THREE out of five doctors in Scotland plan to vote against independence in next month’s referendum, a survey has suggested.
Research by the BMJ found 60% of medics who were questioned on the issue in a snapshot survey by the BMA said they would be voting to keep Scotland in the UK.
A third (33%) of the 311 doctors who took part in the research plan to vote for independence, with 6% undecided and 1% not planning on voting.
Dr Willie Wilson, of the pro-independence group NHS for Yes, said the BMJ research was based on a small sample size and increasing numbers of health workers believe Scotland should leave the UK in order to protect the health service.
Of the 2,297 doctors in Scotland the BMJ survey was sent to, only 14% responded, including 148 hospital doctors and 125 GPs.
Of the 185 doctors intending to vote No on September 18, 91% said the most influential factor was a belief that the economy could suffer under independence, while 72% said their decision was influenced by a belief that medical research would suffer.

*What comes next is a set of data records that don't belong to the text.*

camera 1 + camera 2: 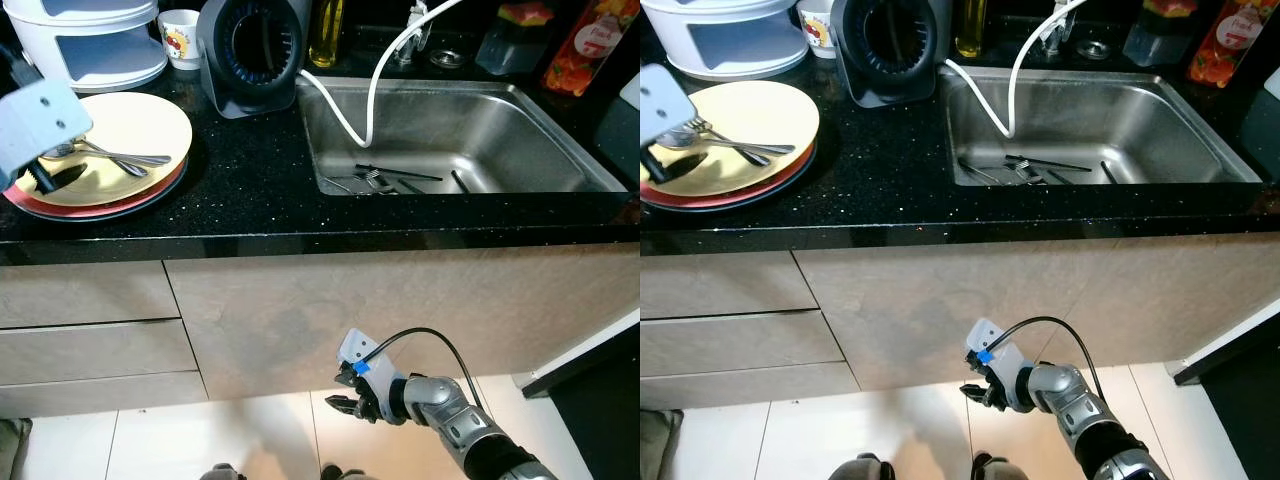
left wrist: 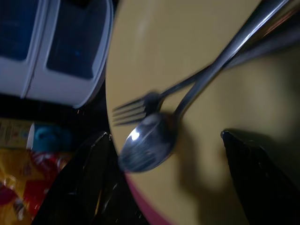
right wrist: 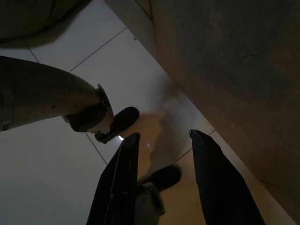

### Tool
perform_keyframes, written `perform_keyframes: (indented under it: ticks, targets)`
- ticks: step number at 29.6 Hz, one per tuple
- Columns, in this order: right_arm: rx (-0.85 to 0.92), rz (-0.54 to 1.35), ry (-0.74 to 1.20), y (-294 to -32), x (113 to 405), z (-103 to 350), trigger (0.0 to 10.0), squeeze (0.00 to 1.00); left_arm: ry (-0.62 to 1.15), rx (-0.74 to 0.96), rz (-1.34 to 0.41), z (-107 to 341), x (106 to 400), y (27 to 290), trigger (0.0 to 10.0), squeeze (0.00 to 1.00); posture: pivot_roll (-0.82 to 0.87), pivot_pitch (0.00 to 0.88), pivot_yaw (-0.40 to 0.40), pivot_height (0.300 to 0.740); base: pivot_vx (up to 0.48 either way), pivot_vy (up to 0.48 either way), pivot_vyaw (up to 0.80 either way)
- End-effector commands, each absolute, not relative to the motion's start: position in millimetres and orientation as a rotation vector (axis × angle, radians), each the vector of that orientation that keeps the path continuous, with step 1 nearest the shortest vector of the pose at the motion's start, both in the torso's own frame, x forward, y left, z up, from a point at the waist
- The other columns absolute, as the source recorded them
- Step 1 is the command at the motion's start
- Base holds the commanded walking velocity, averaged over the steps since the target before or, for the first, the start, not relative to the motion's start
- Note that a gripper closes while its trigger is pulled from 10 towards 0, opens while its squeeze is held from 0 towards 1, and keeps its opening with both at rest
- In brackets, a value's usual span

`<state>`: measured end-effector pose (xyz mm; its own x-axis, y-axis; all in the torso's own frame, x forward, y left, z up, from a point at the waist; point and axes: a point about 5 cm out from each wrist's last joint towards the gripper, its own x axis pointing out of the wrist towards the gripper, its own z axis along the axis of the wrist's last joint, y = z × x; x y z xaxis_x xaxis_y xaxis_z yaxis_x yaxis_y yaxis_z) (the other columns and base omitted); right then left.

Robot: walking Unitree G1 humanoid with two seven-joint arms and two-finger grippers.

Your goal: Kitchen organization

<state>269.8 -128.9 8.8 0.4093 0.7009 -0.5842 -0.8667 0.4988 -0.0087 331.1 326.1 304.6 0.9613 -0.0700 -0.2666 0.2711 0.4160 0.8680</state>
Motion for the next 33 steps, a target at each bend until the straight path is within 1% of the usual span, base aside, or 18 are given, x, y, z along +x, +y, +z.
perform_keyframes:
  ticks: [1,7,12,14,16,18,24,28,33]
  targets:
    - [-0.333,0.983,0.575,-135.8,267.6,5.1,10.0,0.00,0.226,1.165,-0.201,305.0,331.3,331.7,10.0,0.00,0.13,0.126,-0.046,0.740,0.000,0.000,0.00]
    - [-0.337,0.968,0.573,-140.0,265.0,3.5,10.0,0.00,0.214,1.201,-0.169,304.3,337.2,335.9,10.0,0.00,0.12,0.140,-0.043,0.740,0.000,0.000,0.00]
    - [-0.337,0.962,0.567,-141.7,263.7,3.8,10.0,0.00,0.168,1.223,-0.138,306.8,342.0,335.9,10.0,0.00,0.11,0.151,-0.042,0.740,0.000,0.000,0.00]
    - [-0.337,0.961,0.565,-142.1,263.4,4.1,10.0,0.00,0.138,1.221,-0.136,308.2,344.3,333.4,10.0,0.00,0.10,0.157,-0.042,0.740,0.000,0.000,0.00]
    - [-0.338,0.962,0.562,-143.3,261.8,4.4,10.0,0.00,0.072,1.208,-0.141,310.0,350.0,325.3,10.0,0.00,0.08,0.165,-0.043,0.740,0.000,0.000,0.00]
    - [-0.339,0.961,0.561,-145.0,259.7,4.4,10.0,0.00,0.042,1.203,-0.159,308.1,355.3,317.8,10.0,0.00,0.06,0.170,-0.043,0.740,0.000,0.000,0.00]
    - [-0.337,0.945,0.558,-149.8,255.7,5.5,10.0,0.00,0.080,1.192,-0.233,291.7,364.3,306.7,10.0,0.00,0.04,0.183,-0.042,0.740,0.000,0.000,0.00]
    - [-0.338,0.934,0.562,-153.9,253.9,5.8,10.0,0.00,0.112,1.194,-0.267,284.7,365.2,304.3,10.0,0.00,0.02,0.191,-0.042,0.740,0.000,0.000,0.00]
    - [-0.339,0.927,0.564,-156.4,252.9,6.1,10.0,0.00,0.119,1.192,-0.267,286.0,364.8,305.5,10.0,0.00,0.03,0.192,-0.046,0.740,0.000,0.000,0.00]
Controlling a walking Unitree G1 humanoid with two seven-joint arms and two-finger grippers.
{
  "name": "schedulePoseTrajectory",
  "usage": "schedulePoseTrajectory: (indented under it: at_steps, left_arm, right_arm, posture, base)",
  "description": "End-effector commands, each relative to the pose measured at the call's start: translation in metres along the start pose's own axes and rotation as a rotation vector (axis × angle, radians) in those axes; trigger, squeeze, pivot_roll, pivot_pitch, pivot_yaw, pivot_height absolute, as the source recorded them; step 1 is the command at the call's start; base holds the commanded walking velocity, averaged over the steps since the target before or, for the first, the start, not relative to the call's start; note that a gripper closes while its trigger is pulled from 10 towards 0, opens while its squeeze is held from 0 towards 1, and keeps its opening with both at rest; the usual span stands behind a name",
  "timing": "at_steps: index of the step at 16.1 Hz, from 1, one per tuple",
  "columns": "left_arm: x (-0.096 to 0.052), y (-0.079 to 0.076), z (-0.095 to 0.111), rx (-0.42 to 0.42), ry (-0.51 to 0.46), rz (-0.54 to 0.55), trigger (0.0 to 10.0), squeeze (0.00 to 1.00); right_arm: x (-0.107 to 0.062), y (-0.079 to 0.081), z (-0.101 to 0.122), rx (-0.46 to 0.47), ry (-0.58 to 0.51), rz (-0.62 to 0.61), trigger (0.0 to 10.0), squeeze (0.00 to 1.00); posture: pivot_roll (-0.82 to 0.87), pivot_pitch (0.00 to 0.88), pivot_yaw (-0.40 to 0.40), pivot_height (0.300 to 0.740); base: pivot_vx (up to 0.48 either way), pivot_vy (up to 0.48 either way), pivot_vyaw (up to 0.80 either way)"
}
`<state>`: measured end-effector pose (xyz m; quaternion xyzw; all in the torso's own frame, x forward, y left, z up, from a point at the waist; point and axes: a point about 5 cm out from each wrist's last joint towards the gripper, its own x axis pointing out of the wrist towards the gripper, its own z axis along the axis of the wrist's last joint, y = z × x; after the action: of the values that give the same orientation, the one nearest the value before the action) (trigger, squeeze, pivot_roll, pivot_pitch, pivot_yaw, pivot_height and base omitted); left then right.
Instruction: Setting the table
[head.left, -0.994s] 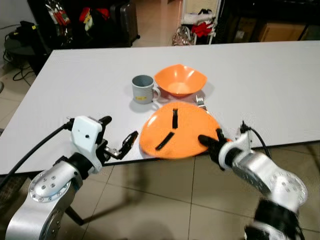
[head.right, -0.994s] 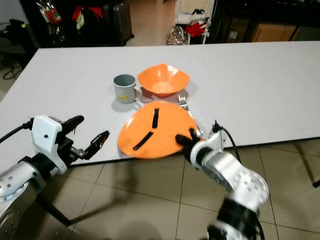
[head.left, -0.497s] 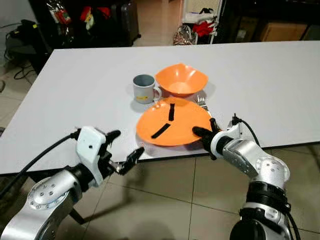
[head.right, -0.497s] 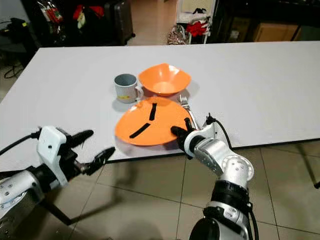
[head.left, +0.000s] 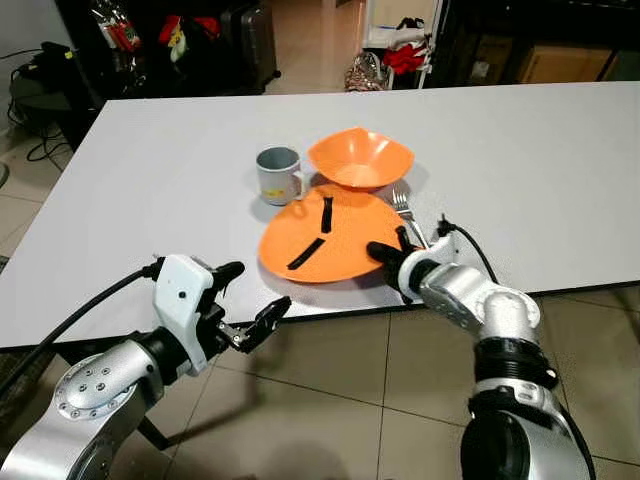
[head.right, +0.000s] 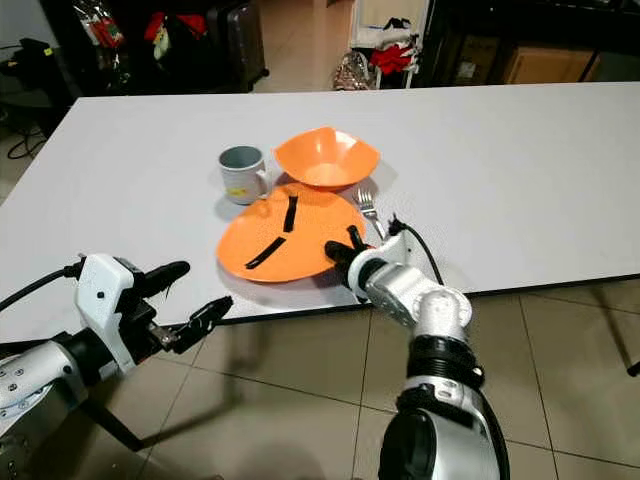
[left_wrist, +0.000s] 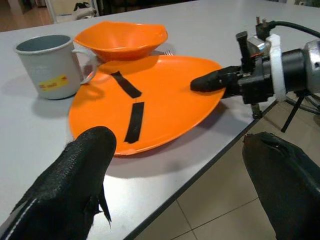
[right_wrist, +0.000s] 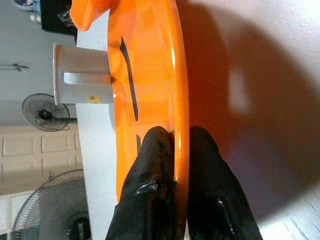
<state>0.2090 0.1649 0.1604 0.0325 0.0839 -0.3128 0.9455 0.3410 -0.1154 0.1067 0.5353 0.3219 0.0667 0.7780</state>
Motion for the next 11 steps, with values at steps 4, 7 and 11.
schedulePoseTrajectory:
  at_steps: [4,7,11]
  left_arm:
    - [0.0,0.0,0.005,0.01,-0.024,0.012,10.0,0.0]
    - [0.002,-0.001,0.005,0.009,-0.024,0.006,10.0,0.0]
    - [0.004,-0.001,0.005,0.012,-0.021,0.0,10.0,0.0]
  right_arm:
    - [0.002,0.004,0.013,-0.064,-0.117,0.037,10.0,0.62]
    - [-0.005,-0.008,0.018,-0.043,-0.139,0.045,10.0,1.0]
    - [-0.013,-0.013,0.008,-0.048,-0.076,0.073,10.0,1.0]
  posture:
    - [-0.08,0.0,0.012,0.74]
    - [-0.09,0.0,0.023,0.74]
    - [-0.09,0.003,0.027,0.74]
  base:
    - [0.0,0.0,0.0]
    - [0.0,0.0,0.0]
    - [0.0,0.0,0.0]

Among the 104 doctors planning to vote to leave the UK, 86% said they felt this would result in better health and social care for people north of the border, with 84% citing the desire for Scotland to have more autonomy over healthcare and how this is financed as a factor in their decision.
Dr Wilson said: “This is a small sample and our experience, having talked to a very much larger number of people in the medical and healthcare professions, is the opposite.
“That’s because increasing numbers of people - both those who work in the NHS as well as those who depend on it - know that only a Yes vote can protect our public health service from the impact of Westminster budget cuts and privatisation which is running rampant in the NHS in England.”
But Labour MSP Jackie Baillie, speaking on behalf of the pro-UK Better Together campaign, said: “This survey shows that people working in our NHS know that the best way to protect our health service is to stay part of the UK.”
She added: “By pooling our resources across the UK, Scotland’s NHS gets almost 10% more spending per head of population than in England. That means that yearly health spending is around £200 per person higher than the UK average. This is a clear positive benefit of staying in the UK.”
Fellow Labour MSP Neil Findlay hit out at SNP “attempts at scaremongering on the future of the NHS”, adding: “They tried to flat out lie to the people of Scotland that their health service would be worse off if there was a vote to stay in the UK and they have been called out on this by doctors on the coalface.”
Mr Findlay, Labour’s health spokesman, said: “The truth is that the NHS has been devolved since the inception of the Scottish Parliament and decisions on spending can only be made by the Scottish Government.”
Scottish Conservative health spokesman Jackson Carlaw said: “Doctors, just like everyone else, will have seen the crude attempts by the SNP to politicise the NHS in recent weeks.
“The outrageous and frankly inaccurate scaremongering is convincing no-one. The NHS in Scotland will exist regardless of which way the vote goes in September. It is our belief, which seems to be shared by doctors, that its future is far more secure as part of the wider UK.”